Saudi Arabia granted 20% more foreign investment licenses in the third quarter compared to the same period last year, with India and Egypt driving the increase despite efforts to attract American and European interest.
The kingdom licensed 306 new foreign projects from June to September, compared to 254 in the corresponding quarter of 2019, according to data released Tuesday by the Ministry of Investment.
Egypt and India led the way, with 30 licenses being awarded to investors from each country, followed by the U.K. and Lebanon with 16 permits apiece. The U.S. lagged with 10 licenses, while investors from France were granted 11 -- fewer than Yemen, Syria, and Pakistan.

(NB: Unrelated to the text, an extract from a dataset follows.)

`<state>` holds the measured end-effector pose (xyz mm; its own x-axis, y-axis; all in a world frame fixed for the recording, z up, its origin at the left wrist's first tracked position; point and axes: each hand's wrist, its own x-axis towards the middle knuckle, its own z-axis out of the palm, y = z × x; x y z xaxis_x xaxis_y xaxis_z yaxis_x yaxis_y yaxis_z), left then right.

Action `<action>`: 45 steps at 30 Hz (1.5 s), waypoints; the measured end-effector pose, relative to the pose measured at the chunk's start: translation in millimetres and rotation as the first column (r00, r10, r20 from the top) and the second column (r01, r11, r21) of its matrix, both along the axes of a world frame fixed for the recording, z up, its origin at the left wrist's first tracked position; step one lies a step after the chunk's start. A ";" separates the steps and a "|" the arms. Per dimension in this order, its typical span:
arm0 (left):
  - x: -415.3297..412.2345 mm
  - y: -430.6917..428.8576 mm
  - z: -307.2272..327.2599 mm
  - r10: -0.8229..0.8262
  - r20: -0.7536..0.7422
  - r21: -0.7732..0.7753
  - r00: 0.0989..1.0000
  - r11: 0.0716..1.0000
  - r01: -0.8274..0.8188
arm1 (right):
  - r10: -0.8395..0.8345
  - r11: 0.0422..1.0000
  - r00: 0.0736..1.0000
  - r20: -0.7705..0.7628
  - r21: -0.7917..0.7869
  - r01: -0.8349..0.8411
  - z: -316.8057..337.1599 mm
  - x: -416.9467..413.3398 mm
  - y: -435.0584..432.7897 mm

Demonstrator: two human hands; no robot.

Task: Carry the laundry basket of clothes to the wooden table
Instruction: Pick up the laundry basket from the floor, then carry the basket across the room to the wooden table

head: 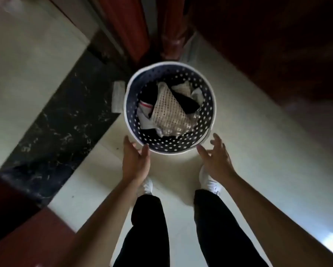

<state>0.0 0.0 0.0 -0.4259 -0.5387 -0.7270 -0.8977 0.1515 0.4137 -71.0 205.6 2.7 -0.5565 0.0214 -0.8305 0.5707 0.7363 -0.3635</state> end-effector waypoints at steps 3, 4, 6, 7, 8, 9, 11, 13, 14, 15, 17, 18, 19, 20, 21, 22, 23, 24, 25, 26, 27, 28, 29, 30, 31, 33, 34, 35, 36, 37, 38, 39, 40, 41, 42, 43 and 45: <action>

The data didn’t include a dollar figure for the third quarter; foreign direct investment inflows reached $1.2 billion in the same period last year.
Attracting more foreign investment is a key pillar of Crown Prince Mohammed bin Salman’s economic diversification plan for the oil-dependent kingdom. The data appears to show a sharp rebound from the second quarter, when new foreign investment licenses plummeted to 156 as the shock of the coronavirus pandemic and a strict lockdown dampened interest.
In 2018, the prince spent weeks in the U.S. courting top executives in New York and Silicon Valley. But the murder of Jamal Khashoggi by Saudi agents in Istanbul later that year spooked many potential investors, with some suspending or cutting their ties to the kingdom.
The global outcry eventually quieted, and many executives who canceled appearances in the kingdom at the time have since returned. This week, French company Engie SA announced that it had acquired a Saudi Arabia-based facilities management firm, Allied Maintenance Co.